Rizzen simply chuckled and quickly went to work, removing the glyph carefully.

"Ah! Done!" As soon as the elf stood up Zal'Nir shoved him aside and rushed into the room. Before him loomed the statue of regal woman whose elegant features caught the fighter's eye. Those eyes flared with crimson light a misty face sprung out of the statue. The dark elf yelped and scrambled out. A hazy white figure flowed out of the sculpture in pursuit, although it didn't leave the room.

"What?" The Neuromancer asked. 

"Ha! Told you! The moaning was no wind!" Rizzen cried in triumph, he was right for once!

Zal'Nir was whimpering for the first time in ages.

"Dolts! I'll take of it for you. It's just a ghost."
The priestess stalked in, her Vhaerun's mask covering her face. Meliadoul glowered at the moaning spirit. The ghost of the very same woman depicted in the statue stared at her with red frightened eyes. It shrieked and vanished.

"Quick, check the rooms, now!" The priestess commanded her brothers. "She'll be back in a matter of minutes!"

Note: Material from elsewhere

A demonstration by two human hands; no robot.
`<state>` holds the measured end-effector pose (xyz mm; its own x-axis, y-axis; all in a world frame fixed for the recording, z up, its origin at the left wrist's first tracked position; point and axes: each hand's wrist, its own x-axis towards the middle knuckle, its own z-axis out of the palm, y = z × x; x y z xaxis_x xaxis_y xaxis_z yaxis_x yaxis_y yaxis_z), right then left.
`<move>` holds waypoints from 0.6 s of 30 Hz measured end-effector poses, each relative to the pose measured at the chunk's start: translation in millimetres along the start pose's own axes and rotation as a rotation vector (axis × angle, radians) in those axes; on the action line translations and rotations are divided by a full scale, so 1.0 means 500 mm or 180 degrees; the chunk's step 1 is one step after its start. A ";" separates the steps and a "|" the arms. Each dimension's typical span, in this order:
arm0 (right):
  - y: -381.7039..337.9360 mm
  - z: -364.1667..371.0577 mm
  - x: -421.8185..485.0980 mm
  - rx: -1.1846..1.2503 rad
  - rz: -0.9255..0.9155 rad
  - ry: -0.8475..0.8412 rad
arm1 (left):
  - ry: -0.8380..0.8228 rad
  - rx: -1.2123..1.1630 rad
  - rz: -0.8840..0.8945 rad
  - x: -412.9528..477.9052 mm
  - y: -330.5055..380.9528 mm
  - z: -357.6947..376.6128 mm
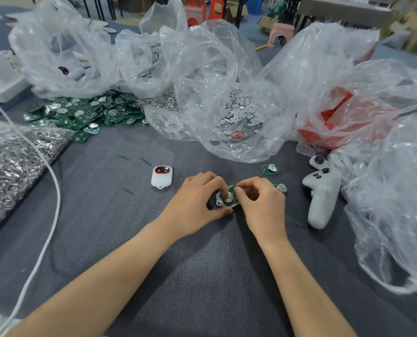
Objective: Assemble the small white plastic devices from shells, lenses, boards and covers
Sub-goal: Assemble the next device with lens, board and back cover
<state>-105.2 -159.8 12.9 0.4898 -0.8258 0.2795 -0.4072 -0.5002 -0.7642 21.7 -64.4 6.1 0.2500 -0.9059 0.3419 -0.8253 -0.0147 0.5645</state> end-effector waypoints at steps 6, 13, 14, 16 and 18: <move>0.005 0.002 0.002 0.0149 0.0188 -0.0065 | -0.0003 -0.0050 -0.0006 -0.001 0.000 0.000; 0.007 0.000 0.003 0.0390 0.0250 -0.0142 | 0.0006 -0.0092 0.0050 -0.002 0.002 -0.001; 0.006 -0.001 0.003 0.0558 0.0288 -0.0121 | 0.0024 -0.0126 0.0094 -0.004 0.003 -0.001; 0.003 -0.003 0.002 0.1029 0.0449 -0.0119 | 0.0106 -0.0168 0.0167 -0.007 0.005 -0.001; 0.002 -0.006 0.003 0.1369 0.0597 -0.0153 | 0.0242 -0.0194 0.0240 -0.009 0.006 -0.002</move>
<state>-107.2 -162.0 14.3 0.4776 -0.8736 0.0940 -0.1409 -0.1817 -0.9732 18.5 -59.8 7.2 0.2279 -0.8687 0.4397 -0.8114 0.0802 0.5790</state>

Rizzen refused to budge. He wasn't going to walk into that damn chamber, what with all the death traps and a restless poltergeist! Zal'Nir stalked in grunting "coward" under his breath. The wizard followed. This chamber had four rooms and only one held anything of value. The skeleton of that room wore a golden pectoral. They also found a golden ring on his finger. As Zal'Nir reached for the ring, a voice boomed: "Whomsoever despoils my tomb shall be devoured by demons seven days hence!" The fighter hesitated just a second before his greed overcame his fear. He popped both items into his bag of holding.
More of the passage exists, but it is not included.